#### ACTIVITY
Start to finish, repeat the records exactly.

(Records drawn from a dataset)
•••

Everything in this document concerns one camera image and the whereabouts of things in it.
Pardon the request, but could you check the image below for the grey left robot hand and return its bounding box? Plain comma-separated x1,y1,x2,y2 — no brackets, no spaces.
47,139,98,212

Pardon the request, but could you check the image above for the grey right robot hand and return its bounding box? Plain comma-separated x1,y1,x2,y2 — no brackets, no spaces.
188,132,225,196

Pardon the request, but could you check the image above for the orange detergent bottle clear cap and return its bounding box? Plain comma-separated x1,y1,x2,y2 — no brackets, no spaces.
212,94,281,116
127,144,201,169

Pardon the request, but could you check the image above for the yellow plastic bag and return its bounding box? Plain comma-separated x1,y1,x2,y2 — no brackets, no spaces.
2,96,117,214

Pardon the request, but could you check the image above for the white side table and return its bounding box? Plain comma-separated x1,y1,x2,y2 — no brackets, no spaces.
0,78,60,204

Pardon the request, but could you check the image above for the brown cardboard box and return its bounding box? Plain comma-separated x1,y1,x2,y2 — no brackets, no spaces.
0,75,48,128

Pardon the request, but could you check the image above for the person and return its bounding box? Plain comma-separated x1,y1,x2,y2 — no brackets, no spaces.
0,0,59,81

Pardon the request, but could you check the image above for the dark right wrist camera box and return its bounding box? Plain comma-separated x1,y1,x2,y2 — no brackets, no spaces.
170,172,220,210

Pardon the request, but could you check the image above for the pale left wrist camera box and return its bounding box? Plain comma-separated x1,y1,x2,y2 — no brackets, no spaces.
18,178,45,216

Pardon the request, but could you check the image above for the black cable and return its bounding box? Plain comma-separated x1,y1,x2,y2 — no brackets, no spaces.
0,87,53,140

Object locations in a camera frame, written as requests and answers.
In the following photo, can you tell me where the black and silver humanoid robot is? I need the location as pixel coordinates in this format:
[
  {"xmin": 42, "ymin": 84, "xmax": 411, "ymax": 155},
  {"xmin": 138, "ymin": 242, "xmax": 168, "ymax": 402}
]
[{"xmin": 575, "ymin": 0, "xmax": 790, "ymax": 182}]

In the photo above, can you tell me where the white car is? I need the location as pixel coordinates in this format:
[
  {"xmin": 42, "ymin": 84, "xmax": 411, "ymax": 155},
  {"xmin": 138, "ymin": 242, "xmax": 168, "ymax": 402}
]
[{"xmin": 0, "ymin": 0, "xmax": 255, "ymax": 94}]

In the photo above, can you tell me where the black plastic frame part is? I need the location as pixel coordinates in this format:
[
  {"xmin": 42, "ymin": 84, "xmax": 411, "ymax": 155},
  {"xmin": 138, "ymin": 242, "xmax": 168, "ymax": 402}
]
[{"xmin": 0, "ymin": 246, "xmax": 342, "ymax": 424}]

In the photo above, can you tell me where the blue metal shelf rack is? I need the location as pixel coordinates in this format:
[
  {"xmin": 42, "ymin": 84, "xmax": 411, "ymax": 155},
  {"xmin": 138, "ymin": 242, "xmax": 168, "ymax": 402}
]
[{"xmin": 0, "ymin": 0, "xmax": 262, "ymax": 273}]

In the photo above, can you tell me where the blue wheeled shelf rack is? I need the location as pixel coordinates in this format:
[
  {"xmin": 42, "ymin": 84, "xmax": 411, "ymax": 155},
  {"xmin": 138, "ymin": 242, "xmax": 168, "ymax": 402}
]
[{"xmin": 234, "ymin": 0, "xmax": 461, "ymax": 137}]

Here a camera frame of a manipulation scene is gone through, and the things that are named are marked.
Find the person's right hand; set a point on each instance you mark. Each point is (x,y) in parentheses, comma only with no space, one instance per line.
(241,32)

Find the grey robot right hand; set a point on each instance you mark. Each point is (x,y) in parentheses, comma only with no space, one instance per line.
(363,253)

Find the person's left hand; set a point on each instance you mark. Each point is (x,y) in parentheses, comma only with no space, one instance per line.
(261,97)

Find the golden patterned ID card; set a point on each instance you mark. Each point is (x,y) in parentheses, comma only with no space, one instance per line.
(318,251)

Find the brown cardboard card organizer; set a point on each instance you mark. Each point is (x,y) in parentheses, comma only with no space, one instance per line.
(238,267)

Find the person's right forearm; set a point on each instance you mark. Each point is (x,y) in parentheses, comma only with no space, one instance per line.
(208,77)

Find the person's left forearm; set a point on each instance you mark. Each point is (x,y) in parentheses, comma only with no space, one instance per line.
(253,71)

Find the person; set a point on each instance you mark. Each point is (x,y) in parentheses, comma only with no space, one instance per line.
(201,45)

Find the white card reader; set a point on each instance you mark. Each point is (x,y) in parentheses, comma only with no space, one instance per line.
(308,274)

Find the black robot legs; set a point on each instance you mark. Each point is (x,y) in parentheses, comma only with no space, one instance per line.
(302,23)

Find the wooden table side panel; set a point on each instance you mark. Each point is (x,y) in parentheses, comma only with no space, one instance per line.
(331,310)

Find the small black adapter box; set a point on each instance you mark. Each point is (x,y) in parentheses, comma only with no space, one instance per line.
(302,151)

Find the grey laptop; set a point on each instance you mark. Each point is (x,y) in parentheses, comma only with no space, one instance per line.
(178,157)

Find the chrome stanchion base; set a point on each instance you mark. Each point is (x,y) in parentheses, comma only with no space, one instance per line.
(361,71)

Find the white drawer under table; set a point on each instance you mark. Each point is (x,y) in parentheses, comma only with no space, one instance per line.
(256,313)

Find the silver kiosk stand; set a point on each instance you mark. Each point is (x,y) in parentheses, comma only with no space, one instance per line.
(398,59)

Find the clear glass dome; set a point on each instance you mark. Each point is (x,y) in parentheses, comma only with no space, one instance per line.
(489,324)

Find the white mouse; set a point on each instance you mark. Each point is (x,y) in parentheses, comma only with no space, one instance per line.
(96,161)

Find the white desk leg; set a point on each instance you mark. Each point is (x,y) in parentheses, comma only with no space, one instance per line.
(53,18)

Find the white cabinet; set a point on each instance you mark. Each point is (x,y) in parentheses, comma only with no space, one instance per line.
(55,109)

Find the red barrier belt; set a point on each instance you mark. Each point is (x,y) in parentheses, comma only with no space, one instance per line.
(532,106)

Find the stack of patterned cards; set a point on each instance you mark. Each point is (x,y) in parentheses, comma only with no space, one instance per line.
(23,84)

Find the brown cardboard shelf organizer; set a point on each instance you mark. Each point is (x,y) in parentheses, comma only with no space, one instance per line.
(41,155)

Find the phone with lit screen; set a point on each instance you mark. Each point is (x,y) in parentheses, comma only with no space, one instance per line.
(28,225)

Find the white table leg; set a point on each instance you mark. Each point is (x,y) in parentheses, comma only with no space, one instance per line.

•••

#### TASK ANSWER
Everything in this document concerns one camera image and the whereabouts of things in it.
Pardon the request, but could you check the image below for the grey left robot hand and return its bounding box? Plain comma-separated x1,y1,x2,y2 — no brackets, no spaces.
47,139,98,212

Pardon the request, but could you check the image above for the grey right robot hand and return its bounding box? Plain comma-separated x1,y1,x2,y2 — no brackets, no spaces.
188,132,225,196

Pardon the request, but could you check the image above for the orange detergent bottle clear cap and return its bounding box? Plain comma-separated x1,y1,x2,y2 — no brackets, no spaces.
212,94,281,116
127,144,201,169

Pardon the request, but could you check the image above for the yellow plastic bag and return its bounding box? Plain comma-separated x1,y1,x2,y2 — no brackets, no spaces.
2,96,117,214

Pardon the request, but could you check the image above for the white side table and return its bounding box? Plain comma-separated x1,y1,x2,y2 — no brackets, no spaces.
0,78,60,204

Pardon the request, but could you check the image above for the brown cardboard box and return its bounding box? Plain comma-separated x1,y1,x2,y2 — no brackets, no spaces.
0,75,48,128

Pardon the request, but could you check the image above for the person and return its bounding box? Plain comma-separated x1,y1,x2,y2 — no brackets, no spaces.
0,0,59,81

Pardon the request, but could you check the image above for the dark right wrist camera box and return its bounding box? Plain comma-separated x1,y1,x2,y2 — no brackets, no spaces.
170,172,220,210

Pardon the request, but could you check the image above for the pale left wrist camera box and return its bounding box? Plain comma-separated x1,y1,x2,y2 — no brackets, no spaces.
18,178,45,216

Pardon the request, but could you check the image above for the black cable and return its bounding box? Plain comma-separated x1,y1,x2,y2 — no brackets, no spaces.
0,87,53,140

Object locations in a camera frame, written as requests and answers.
In the following photo, can you tell me where the black and silver humanoid robot is? I need the location as pixel coordinates in this format:
[
  {"xmin": 42, "ymin": 84, "xmax": 411, "ymax": 155},
  {"xmin": 138, "ymin": 242, "xmax": 168, "ymax": 402}
]
[{"xmin": 575, "ymin": 0, "xmax": 790, "ymax": 182}]

In the photo above, can you tell me where the white car is? I need the location as pixel coordinates in this format:
[
  {"xmin": 42, "ymin": 84, "xmax": 411, "ymax": 155},
  {"xmin": 138, "ymin": 242, "xmax": 168, "ymax": 402}
]
[{"xmin": 0, "ymin": 0, "xmax": 255, "ymax": 94}]

In the photo above, can you tell me where the black plastic frame part is? I need the location as pixel coordinates in this format:
[
  {"xmin": 42, "ymin": 84, "xmax": 411, "ymax": 155},
  {"xmin": 138, "ymin": 242, "xmax": 168, "ymax": 402}
]
[{"xmin": 0, "ymin": 246, "xmax": 342, "ymax": 424}]

In the photo above, can you tell me where the blue metal shelf rack is? I need the location as pixel coordinates in this format:
[
  {"xmin": 42, "ymin": 84, "xmax": 411, "ymax": 155},
  {"xmin": 138, "ymin": 242, "xmax": 168, "ymax": 402}
]
[{"xmin": 0, "ymin": 0, "xmax": 262, "ymax": 273}]

In the photo above, can you tell me where the blue wheeled shelf rack is? I need the location as pixel coordinates in this format:
[
  {"xmin": 42, "ymin": 84, "xmax": 411, "ymax": 155},
  {"xmin": 138, "ymin": 242, "xmax": 168, "ymax": 402}
]
[{"xmin": 234, "ymin": 0, "xmax": 461, "ymax": 137}]

Here a camera frame of a manipulation scene is gone through, and the things that are named are marked.
Find the person's right hand; set a point on each instance you mark. Each point is (x,y) in parentheses, comma only with no space, one instance per line.
(241,32)

Find the grey robot right hand; set a point on each instance you mark. Each point is (x,y) in parentheses, comma only with no space, one instance per line.
(363,253)

Find the person's left hand; set a point on each instance you mark. Each point is (x,y) in parentheses, comma only with no space, one instance per line.
(261,97)

Find the golden patterned ID card; set a point on each instance you mark. Each point is (x,y) in parentheses, comma only with no space, one instance per line.
(318,251)

Find the brown cardboard card organizer; set a point on each instance you mark. Each point is (x,y) in parentheses, comma only with no space, one instance per line.
(238,267)

Find the person's right forearm; set a point on each instance you mark. Each point is (x,y) in parentheses, comma only with no space, one instance per line.
(208,77)

Find the person's left forearm; set a point on each instance you mark. Each point is (x,y) in parentheses, comma only with no space, one instance per line.
(253,71)

Find the person; set a point on each instance you mark. Each point is (x,y) in parentheses, comma only with no space, one instance per line.
(201,45)

Find the white card reader; set a point on each instance you mark. Each point is (x,y) in parentheses, comma only with no space, one instance per line.
(308,274)

Find the black robot legs; set a point on each instance you mark. Each point is (x,y) in parentheses, comma only with no space, one instance per line.
(302,23)

Find the wooden table side panel; set a point on each instance you mark. Each point is (x,y) in parentheses, comma only with no space, one instance per line.
(331,310)

Find the small black adapter box; set a point on each instance you mark. Each point is (x,y) in parentheses, comma only with no space, one instance per line.
(302,151)

Find the grey laptop; set a point on each instance you mark. Each point is (x,y) in parentheses, comma only with no space, one instance per line.
(178,157)

Find the chrome stanchion base; set a point on each instance you mark. Each point is (x,y) in parentheses, comma only with no space, one instance per line.
(361,71)

Find the white drawer under table; set a point on each instance you mark. Each point is (x,y) in parentheses, comma only with no space, one instance per line.
(256,313)

Find the silver kiosk stand; set a point on each instance you mark. Each point is (x,y) in parentheses, comma only with no space, one instance per line.
(398,59)

Find the clear glass dome; set a point on each instance you mark. Each point is (x,y) in parentheses, comma only with no space, one instance per line.
(489,324)

Find the white mouse; set a point on each instance you mark. Each point is (x,y) in parentheses, comma only with no space, one instance per line.
(96,161)

Find the white desk leg; set a point on each instance you mark. Each point is (x,y) in parentheses, comma only with no space, one instance per line.
(53,18)

Find the white cabinet; set a point on each instance you mark. Each point is (x,y) in parentheses, comma only with no space, one instance per line.
(55,109)

Find the red barrier belt; set a point on each instance you mark. Each point is (x,y) in parentheses, comma only with no space, one instance per line.
(532,106)

Find the stack of patterned cards; set a point on each instance you mark. Each point is (x,y) in parentheses, comma only with no space, one instance per line.
(23,84)

Find the brown cardboard shelf organizer; set a point on each instance you mark. Each point is (x,y) in parentheses, comma only with no space, one instance per line.
(41,155)

Find the phone with lit screen; set a point on each instance you mark. Each point is (x,y) in parentheses, comma only with no space, one instance per line.
(28,225)

Find the white table leg; set a point on each instance you mark. Each point is (x,y) in parentheses, comma only with no space, one instance per line.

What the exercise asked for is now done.